▸ Required action
In the records below, find every line that contains "looks" and list it.

::::::::::

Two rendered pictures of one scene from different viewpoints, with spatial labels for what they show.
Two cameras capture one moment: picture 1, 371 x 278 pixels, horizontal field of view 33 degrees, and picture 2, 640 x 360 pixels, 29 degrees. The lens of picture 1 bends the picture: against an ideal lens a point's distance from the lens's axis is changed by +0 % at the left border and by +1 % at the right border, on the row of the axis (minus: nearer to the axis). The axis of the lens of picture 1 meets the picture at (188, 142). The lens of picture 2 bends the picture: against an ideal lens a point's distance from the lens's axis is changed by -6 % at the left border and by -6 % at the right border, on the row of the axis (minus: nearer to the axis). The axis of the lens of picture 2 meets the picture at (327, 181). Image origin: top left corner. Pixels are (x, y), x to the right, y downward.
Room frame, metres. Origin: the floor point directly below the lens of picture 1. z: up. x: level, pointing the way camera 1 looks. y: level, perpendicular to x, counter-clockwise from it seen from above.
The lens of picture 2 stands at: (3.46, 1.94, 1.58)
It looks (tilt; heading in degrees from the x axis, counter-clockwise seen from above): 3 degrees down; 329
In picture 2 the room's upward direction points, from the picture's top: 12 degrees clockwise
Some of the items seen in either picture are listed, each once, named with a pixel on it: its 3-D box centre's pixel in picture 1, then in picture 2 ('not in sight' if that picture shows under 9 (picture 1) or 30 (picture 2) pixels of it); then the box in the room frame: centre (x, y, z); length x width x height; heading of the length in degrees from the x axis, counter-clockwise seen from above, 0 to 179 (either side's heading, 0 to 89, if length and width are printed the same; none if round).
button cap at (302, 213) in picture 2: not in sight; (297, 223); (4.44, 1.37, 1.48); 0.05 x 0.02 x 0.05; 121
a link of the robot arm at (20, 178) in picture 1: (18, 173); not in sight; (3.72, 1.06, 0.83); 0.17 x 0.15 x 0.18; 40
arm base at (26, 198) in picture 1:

::::::::::

▸ Solution for this problem
Room frame, metres. Origin: the floor point directly below the lens of picture 1. z: up. x: level, pointing the way camera 1 looks. y: level, perpendicular to x, counter-clockwise from it seen from above.
It looks (tilt; heading in degrees from the x axis, counter-clockwise seen from above): 3 degrees down; 329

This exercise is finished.